Politics certainly did shape the market. But political changes were driven by and were a response to fundamental and irreversible shifts in the capitalist economy. Developed in an attempt to overcome an earlier crisis of the profit system, restructuring, based on rent seeking and financial parasitism, led to ever-increasing social inequality and created the conditions for a breakdown in the capitalist economy of which the crisis of 2008 was an initial expression.

None of these fundamental questions was addressed by Stiglitz. To have done so would have shattered his assertion that the mounting crisis of capitalism, of which the rise of social inequality to historically unprecedented levels is just one expression, is capable of being resolved through reform.

Moreover, Stiglitz’s own observations exposed the bankruptcy of such a political agenda. To base one’s perspective on the casual observations of a Warren Buffett, the economic circumstances of the clearly troubled society of Norway, or the prospect of the return of Hillary Clinton in 2016, following the experience with Obama, is truly to be grasping at straws.

His Australian acolytes, who eagerly seized on his “reform” message, in order to promote the illusion that the ousting of Abbott and the return of a Labor-Green government or some other set of capitalist politicians would be a “progressive” outcome, are likewise standing on quicksand.

Powerful economic forces have already dictated the agenda in Australia as finance, based on speculation and parasitism, has become the largest single sector of the economy, eclipsing both mining and manufacturing.

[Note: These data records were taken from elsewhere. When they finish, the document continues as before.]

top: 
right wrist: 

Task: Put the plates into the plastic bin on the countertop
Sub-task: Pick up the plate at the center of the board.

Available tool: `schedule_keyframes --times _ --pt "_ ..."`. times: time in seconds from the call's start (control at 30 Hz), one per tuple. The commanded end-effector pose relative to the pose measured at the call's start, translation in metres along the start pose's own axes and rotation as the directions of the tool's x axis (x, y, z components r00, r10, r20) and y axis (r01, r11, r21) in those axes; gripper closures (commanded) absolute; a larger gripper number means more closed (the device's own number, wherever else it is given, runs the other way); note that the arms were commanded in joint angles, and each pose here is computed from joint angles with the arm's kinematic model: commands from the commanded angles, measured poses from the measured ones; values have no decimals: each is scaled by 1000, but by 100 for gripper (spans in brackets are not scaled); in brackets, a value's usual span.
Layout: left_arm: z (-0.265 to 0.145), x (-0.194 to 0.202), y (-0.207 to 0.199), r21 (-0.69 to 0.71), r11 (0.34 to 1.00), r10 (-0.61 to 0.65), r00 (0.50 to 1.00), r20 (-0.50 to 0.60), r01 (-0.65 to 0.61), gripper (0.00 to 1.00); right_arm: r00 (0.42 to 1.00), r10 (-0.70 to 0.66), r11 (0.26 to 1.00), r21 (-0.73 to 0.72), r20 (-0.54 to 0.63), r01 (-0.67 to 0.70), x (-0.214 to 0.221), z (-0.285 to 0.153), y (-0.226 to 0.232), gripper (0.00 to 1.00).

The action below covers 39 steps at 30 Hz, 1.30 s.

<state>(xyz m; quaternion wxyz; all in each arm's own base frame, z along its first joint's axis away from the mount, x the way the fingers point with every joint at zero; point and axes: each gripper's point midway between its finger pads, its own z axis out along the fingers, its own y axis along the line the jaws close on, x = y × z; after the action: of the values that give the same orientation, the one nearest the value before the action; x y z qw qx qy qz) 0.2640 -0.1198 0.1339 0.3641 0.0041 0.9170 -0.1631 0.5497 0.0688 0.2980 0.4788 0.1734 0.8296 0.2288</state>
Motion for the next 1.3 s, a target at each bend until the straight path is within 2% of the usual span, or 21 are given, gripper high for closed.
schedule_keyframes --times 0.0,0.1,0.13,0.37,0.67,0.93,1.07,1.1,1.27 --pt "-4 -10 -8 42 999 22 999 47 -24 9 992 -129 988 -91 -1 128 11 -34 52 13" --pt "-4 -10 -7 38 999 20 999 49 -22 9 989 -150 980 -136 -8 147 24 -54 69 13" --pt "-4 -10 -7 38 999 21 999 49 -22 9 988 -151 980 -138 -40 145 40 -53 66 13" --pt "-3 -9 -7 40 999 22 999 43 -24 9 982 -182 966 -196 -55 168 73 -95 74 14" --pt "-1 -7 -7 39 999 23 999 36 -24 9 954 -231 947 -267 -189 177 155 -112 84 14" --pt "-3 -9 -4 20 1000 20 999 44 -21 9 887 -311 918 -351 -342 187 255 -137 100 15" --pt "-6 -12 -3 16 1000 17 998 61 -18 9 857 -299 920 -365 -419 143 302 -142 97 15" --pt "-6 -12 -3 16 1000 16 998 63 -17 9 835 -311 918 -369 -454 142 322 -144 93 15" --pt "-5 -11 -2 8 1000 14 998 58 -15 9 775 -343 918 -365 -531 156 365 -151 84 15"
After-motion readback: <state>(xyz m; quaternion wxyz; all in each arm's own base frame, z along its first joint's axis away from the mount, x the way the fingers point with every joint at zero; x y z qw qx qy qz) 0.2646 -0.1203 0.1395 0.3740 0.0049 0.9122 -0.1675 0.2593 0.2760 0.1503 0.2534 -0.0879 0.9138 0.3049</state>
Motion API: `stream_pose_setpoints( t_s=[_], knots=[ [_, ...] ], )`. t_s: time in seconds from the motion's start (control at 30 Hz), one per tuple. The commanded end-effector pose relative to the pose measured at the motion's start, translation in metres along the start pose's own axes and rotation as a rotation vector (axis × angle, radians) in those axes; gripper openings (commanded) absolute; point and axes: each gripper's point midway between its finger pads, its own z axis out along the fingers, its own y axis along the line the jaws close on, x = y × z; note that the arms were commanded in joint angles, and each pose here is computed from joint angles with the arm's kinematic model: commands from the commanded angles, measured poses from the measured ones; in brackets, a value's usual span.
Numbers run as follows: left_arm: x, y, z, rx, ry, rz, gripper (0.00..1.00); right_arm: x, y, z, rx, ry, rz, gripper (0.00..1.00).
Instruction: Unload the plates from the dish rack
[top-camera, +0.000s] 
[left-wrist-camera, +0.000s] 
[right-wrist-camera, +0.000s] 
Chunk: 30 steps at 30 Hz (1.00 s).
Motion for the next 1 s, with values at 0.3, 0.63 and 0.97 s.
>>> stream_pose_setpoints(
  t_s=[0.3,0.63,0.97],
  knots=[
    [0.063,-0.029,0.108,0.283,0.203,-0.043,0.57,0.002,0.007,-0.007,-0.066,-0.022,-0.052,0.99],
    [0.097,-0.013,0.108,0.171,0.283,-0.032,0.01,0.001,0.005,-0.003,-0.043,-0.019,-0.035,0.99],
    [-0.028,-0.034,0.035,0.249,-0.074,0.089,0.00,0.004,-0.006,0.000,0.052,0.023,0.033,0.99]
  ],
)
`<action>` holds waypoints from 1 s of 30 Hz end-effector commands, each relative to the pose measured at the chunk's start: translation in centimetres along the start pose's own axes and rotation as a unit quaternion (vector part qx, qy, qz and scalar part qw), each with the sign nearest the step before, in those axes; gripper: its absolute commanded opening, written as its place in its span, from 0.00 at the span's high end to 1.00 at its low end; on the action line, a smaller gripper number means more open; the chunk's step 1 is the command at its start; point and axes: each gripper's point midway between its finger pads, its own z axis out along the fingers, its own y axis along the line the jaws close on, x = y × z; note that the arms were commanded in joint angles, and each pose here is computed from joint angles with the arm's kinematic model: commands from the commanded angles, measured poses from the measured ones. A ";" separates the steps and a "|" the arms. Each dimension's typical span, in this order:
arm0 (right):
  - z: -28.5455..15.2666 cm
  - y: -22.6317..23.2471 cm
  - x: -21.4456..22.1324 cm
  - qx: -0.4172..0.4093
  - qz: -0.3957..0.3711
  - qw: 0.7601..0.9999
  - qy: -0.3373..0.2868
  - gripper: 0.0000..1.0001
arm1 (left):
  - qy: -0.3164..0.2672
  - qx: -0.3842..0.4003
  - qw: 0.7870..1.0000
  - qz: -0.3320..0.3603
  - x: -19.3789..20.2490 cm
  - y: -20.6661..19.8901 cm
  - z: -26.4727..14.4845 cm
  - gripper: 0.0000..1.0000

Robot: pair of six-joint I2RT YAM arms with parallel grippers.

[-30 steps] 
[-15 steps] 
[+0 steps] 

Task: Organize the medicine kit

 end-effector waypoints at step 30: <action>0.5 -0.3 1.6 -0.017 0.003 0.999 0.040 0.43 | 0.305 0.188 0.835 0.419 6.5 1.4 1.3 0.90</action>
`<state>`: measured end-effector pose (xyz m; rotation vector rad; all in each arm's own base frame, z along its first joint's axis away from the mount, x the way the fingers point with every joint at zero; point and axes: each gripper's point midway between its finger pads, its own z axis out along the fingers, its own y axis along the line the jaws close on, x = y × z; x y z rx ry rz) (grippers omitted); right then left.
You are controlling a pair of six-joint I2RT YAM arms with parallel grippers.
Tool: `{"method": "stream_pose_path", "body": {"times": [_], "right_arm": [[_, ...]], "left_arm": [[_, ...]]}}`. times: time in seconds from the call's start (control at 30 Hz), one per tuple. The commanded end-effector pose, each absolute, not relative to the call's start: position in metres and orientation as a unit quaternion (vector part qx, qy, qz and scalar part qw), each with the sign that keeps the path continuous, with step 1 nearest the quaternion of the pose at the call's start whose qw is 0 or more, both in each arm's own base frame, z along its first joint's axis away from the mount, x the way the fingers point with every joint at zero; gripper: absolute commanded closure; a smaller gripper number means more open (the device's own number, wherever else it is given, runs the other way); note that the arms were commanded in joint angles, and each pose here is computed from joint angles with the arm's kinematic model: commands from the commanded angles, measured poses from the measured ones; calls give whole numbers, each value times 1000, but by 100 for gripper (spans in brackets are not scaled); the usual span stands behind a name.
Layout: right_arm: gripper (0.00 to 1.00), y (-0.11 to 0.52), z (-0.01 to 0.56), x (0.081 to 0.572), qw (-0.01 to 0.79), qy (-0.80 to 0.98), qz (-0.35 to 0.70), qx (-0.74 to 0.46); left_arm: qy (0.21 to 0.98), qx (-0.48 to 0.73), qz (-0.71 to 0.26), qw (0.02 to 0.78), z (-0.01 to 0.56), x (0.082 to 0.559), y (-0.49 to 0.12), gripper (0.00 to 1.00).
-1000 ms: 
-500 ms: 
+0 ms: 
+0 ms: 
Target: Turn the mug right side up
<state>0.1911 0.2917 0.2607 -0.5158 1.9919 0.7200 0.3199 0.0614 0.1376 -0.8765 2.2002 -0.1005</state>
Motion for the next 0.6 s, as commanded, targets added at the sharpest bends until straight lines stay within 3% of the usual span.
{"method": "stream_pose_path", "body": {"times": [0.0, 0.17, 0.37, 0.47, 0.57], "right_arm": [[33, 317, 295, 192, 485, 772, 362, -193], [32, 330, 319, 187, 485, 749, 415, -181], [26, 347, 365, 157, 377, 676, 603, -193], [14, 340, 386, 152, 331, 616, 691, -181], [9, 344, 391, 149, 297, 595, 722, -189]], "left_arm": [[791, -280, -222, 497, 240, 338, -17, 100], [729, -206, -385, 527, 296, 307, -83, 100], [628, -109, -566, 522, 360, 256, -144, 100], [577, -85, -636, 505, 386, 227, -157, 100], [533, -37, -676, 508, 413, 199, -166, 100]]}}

Notwithstanding all the efforts of the “left” and liberal milieu, which gathered around Stiglitz’s feet in the course of his Australian visit, this economic reality will shatter their efforts to obscure it, along with their bankrupt “reform” agenda. It will make clearer to ever-growing sections of the working class and the youth that only the revolutionary overthrow of the entire profit system can put an end to the social devastation it is unleashing.